(Work instructions) Set down the lines that begin at the top of the records and end with the line containing "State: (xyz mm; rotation", and drop every picture.

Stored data
--- START ---

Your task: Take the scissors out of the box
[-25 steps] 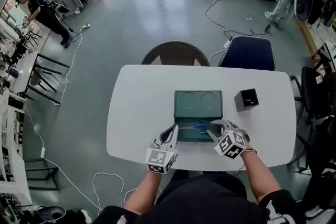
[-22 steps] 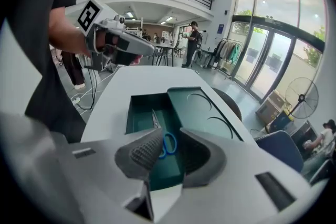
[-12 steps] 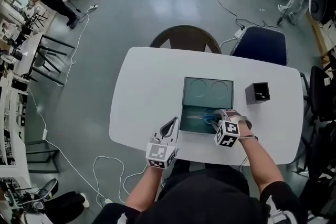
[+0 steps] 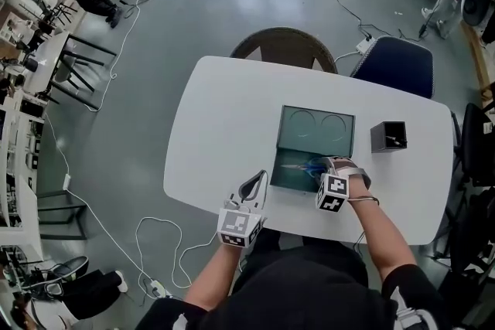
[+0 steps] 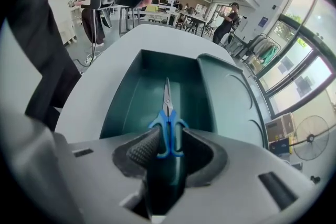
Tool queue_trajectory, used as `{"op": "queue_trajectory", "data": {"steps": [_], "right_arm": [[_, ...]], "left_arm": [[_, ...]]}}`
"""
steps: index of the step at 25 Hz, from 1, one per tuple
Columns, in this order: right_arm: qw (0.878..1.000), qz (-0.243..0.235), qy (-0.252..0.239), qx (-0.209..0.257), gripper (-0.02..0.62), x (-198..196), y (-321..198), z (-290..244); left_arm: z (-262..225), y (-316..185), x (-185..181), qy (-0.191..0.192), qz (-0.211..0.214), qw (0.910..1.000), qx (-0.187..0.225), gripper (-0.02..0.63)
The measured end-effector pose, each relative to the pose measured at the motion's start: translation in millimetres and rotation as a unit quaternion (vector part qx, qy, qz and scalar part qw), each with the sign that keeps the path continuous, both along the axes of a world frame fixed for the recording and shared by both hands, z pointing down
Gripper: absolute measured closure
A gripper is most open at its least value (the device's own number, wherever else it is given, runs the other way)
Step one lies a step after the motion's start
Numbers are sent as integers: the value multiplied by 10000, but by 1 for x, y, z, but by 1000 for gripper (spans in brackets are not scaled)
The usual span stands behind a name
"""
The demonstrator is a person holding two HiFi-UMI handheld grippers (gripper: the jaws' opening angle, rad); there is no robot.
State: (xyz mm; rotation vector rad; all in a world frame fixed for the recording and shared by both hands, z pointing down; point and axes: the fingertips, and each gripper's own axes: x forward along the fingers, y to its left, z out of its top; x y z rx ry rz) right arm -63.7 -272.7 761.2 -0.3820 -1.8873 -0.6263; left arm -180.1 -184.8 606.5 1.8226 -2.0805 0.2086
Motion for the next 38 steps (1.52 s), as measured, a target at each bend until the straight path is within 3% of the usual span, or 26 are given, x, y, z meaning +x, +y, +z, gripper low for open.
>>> {"op": "queue_trajectory", "data": {"steps": [10,13,16,25,38], "right_arm": [[9995,52,310,17,442,-2,1,16],[9991,65,405,-92,455,-1,4,16],[9977,192,516,-396,519,-1,9,17],[9969,333,498,-507,506,-1,8,16],[9966,618,-171,-520,509,-3,15,-15]], "left_arm": [[4,10,-3,67,-61,10000,-8,598],[6,14,-3,50,-59,10000,13,598],[6,16,-5,56,-72,10000,-4,598],[1,18,-2,58,-53,10000,52,598],[-1,29,1,0,-6,10000,40,598]]}}
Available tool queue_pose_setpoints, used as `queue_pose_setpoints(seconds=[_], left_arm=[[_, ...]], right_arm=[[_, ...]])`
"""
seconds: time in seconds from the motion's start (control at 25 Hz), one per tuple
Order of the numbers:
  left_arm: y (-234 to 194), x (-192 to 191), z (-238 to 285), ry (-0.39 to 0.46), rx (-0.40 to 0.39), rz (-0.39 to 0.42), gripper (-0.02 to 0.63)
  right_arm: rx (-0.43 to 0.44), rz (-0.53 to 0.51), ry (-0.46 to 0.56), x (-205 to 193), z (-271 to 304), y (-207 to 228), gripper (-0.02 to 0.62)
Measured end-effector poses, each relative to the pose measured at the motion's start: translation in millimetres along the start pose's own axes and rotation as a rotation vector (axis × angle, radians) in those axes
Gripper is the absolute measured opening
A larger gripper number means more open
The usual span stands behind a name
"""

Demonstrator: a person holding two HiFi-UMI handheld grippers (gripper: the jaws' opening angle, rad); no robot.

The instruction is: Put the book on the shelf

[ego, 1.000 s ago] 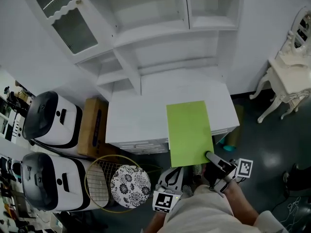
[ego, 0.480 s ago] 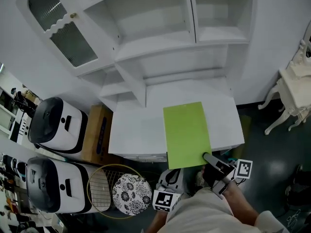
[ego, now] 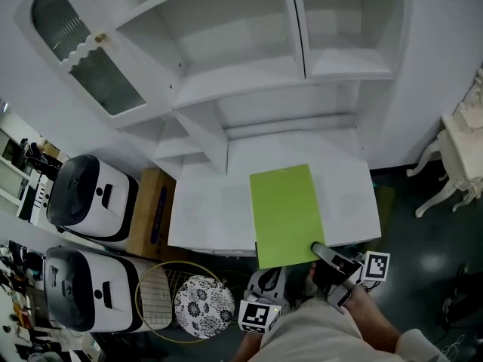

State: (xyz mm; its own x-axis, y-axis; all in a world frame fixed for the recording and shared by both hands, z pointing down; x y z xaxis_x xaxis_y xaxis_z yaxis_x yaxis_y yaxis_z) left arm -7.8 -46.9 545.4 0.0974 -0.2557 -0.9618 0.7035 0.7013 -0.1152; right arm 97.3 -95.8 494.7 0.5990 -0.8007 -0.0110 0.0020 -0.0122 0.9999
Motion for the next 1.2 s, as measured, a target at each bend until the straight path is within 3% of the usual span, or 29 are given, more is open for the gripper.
queue_pose_setpoints(seconds=[0.24, 0.68, 1.2], left_arm=[[-24, 8, 5, -0.001, -0.010, 0.011, 0.003], [-71, 31, 8, 0.019, -0.099, 0.068, 0.003], [-108, 39, -6, 0.027, -0.137, 0.081, 0.003]], right_arm=[[-0.027, 0.000, 0.004, 6, 19, 4, 0.160], [-0.053, -0.006, 0.069, 4, 59, -7, 0.160], [-0.057, -0.025, 0.091, 5, 110, -38, 0.160]])
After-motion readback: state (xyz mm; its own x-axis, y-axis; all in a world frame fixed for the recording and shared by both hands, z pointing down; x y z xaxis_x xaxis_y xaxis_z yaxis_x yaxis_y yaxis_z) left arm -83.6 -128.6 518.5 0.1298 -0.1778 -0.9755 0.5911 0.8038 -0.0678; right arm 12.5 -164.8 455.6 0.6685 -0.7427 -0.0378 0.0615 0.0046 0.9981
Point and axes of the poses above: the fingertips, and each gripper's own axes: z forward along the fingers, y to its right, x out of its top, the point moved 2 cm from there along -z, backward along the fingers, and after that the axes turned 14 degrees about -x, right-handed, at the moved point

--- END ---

(Output for this exercise)
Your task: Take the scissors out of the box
[-25 steps] 
[-22 steps] 
[-12 steps] 
[+0 steps] 
[+0 steps] 
Tool queue_trajectory, used as `{"op": "queue_trajectory", "data": {"steps": [_], "right_arm": [[_, ...]], "left_arm": [[_, ...]]}}`
"""
steps: index of the step at 25 Hz, from 1, one per tuple
Columns, in this order: right_arm: qw (0.878..1.000), qz (-0.243..0.235), qy (-0.252..0.239), qx (-0.209..0.257), gripper (-0.02..0.62), x (-198..196), y (-321..198), z (-290..244); left_arm: z (-262..225), y (-316..185), x (-185..181), qy (-0.191..0.192), qz (-0.211..0.214), qw (0.910..1.000), qx (-0.187..0.225), gripper (-0.02..0.63)
The measured end-effector pose, each relative to the pose measured at the motion's start: translation in millimetres and rotation as a unit quaternion (vector part qx, qy, qz and scalar part qw), each with the sign that keeps the path continuous, both along the axes of a world frame fixed for the recording and shared by both hands, z pointing down
Gripper: absolute measured closure
A gripper is most open at its least value (the device's own number, wherever else it is given, runs the other way)
Step one lies a step after the motion's start
Numbers are sent as integers: the value multiplied by 10000, but by 1 for x, y, z, but by 1000 for gripper (spans in brackets are not scaled)
The usual span stands behind a name
"""
The demonstrator is a person holding two HiFi-UMI handheld grippers (gripper: the jaws' opening angle, rad); there is no robot.
State: (xyz mm; rotation vector rad; all in a world frame fixed for the recording and shared by both hands, z pointing down; point and axes: the fingertips, and each gripper's own axes: x forward along the fingers, y to its left, z out of its top; x y z rx ry rz) right arm -63.7 -272.7 761.2 -0.3820 -1.8873 -0.6263; left arm -180.1 -184.8 606.5 1.8226 -2.0805 0.2086

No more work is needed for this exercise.